### WORK ORDER
For each line below that holds the string "metal", add one to a tally; report that tally alone.

### Items from a data source
* * * * *

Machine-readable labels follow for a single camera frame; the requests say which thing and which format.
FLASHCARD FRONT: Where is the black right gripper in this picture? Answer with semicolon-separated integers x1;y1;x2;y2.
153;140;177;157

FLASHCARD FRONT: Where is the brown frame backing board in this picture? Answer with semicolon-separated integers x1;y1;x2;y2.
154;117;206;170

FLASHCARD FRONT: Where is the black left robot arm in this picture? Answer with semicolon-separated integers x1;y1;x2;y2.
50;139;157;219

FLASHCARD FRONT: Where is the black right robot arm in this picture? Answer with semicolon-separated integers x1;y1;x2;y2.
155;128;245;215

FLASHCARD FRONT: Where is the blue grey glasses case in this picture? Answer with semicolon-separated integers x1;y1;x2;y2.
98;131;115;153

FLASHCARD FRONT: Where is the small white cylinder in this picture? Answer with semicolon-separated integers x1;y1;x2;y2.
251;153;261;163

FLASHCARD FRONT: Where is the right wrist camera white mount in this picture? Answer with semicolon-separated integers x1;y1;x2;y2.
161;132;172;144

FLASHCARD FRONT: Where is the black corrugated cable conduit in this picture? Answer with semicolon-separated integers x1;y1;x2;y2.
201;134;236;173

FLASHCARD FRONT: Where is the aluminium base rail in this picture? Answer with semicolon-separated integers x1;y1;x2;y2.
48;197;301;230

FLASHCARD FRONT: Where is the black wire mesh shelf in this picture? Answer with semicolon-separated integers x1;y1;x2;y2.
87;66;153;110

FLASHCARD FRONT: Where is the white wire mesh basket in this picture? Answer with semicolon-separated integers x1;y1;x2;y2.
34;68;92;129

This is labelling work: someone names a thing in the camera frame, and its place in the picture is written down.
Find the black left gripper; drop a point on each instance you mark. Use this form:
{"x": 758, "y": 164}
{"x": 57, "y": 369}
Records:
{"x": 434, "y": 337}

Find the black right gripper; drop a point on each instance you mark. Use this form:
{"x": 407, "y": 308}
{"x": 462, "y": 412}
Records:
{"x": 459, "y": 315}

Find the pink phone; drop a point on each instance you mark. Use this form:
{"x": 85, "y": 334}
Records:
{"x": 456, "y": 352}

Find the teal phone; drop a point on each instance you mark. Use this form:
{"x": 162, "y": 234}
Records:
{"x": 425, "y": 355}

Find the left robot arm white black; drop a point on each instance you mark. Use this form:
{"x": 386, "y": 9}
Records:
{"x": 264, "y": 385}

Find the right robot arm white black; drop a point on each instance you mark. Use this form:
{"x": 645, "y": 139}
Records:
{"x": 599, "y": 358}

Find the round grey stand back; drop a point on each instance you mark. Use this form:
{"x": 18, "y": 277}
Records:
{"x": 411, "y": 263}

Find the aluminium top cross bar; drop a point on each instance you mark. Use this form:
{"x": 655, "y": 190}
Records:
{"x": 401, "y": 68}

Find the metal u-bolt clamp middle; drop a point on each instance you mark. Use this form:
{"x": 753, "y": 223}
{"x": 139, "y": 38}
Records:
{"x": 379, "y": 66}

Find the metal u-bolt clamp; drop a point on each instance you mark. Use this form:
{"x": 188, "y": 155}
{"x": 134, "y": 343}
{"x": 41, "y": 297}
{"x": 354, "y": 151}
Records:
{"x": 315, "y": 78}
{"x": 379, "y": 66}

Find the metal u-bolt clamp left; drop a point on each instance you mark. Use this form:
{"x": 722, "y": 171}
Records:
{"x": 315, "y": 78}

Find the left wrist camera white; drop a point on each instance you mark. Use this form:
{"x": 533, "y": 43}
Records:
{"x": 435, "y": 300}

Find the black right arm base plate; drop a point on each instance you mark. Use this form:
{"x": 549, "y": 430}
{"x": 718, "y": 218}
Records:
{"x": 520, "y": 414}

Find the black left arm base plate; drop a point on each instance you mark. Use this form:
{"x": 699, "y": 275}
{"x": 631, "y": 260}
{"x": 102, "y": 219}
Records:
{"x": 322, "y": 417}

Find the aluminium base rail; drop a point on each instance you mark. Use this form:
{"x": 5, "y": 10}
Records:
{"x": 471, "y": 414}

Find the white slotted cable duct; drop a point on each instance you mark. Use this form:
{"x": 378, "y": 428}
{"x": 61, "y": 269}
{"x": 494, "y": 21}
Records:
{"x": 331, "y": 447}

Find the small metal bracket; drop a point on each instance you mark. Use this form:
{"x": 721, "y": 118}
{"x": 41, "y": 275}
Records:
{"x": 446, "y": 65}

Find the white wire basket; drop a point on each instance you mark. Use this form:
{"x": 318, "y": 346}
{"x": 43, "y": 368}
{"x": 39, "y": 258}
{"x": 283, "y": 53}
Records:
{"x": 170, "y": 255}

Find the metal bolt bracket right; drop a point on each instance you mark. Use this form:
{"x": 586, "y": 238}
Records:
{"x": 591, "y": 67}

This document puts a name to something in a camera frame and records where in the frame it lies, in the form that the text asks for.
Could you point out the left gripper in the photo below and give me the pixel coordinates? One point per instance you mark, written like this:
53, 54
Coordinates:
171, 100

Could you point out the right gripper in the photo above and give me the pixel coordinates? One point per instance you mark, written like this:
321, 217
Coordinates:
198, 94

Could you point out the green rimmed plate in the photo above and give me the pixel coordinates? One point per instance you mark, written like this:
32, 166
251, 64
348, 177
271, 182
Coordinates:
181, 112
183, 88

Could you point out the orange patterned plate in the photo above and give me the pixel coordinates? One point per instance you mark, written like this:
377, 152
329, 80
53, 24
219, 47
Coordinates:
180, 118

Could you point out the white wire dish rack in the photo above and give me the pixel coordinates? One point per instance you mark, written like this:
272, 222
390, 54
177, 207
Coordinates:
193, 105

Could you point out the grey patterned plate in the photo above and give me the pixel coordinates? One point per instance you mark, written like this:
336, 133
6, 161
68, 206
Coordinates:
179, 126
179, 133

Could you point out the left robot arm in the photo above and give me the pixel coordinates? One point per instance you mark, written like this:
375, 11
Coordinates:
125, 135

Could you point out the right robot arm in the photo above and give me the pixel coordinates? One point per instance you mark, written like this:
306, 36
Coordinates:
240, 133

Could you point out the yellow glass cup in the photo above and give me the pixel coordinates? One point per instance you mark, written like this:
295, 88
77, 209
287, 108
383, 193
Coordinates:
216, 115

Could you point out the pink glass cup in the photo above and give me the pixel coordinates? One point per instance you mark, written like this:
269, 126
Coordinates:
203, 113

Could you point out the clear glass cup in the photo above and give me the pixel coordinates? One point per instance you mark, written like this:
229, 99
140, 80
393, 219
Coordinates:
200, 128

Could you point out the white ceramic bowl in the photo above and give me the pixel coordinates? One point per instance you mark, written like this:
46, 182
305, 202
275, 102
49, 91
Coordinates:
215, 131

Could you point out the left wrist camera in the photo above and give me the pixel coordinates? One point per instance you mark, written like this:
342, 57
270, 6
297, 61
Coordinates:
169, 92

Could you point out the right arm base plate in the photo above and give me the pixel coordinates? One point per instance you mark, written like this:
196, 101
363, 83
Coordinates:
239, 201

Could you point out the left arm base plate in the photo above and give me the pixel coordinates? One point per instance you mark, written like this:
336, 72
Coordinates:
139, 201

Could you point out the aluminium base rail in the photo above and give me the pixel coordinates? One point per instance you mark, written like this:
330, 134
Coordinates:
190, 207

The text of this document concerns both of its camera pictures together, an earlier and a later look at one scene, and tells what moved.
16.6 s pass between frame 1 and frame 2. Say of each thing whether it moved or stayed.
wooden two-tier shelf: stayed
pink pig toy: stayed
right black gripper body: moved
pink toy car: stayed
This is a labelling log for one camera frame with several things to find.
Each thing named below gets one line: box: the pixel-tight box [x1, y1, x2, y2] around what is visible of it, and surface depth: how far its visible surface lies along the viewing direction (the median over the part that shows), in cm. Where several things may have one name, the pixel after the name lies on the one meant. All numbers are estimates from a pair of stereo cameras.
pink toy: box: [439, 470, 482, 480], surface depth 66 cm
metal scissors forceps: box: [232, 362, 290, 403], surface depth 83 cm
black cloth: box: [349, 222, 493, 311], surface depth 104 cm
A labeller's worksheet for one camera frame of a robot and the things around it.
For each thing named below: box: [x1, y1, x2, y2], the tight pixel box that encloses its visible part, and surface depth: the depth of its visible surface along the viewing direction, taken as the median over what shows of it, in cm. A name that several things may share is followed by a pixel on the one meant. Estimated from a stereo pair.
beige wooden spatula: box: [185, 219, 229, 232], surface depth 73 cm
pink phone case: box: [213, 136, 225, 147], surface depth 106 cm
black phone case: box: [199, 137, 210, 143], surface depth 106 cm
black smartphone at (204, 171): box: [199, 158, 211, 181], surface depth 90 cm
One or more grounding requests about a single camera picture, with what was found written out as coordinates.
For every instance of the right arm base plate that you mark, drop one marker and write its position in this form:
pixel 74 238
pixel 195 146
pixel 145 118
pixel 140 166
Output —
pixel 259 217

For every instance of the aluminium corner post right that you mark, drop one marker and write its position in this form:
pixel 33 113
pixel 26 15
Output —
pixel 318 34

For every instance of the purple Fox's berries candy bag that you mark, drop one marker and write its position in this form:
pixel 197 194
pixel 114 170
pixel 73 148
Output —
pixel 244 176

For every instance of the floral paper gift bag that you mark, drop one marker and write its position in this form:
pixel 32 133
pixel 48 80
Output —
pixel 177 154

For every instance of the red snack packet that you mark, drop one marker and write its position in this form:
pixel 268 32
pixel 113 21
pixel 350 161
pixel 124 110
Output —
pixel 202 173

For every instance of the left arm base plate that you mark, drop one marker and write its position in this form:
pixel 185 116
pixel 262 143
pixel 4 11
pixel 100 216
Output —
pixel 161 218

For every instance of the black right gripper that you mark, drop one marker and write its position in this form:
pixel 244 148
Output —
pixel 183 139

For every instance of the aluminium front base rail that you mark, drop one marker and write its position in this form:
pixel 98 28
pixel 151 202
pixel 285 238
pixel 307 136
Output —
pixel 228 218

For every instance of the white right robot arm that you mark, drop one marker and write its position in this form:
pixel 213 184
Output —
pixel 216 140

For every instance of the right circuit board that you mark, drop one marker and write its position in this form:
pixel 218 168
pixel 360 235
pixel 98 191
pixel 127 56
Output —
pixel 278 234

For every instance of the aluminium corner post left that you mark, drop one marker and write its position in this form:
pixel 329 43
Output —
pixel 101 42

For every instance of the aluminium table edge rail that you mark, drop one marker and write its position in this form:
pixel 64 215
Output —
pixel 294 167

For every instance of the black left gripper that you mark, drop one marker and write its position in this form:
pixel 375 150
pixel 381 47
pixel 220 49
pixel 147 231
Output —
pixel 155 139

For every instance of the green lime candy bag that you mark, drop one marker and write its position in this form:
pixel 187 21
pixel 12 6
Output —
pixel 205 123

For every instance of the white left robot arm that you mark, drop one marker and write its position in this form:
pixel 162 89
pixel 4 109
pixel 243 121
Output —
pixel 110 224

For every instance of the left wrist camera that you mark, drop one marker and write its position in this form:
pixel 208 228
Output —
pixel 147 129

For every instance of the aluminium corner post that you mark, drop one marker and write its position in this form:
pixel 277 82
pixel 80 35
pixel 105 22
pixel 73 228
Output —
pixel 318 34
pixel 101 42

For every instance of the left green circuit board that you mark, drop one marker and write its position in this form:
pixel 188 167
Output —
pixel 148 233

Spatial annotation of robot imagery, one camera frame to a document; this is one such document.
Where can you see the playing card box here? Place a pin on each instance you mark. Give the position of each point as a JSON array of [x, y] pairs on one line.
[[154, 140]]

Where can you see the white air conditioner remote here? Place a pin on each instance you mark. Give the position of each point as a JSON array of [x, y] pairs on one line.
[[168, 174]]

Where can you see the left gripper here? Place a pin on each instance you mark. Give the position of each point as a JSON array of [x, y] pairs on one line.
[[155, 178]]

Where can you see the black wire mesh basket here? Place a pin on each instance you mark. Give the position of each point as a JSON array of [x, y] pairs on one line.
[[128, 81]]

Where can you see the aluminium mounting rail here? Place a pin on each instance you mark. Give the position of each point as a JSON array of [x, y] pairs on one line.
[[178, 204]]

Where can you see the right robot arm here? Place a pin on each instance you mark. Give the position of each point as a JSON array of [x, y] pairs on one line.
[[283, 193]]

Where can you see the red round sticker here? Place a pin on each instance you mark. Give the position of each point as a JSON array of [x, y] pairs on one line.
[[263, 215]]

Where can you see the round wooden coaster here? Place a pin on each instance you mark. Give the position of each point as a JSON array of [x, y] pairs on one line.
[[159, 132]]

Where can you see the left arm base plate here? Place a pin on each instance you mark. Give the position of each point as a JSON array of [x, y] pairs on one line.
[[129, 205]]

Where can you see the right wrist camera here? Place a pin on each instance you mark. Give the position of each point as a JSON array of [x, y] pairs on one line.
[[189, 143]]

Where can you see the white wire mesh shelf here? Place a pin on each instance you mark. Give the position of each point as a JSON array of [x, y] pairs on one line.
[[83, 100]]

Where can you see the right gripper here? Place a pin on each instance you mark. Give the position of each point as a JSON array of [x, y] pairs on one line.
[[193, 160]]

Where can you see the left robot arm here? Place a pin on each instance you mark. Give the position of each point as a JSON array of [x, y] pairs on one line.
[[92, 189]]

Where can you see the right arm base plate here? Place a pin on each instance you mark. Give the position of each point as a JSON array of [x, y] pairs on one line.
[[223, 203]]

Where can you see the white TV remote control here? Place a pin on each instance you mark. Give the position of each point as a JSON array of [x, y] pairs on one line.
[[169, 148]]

* * * * *

### OUTPUT BELOW
6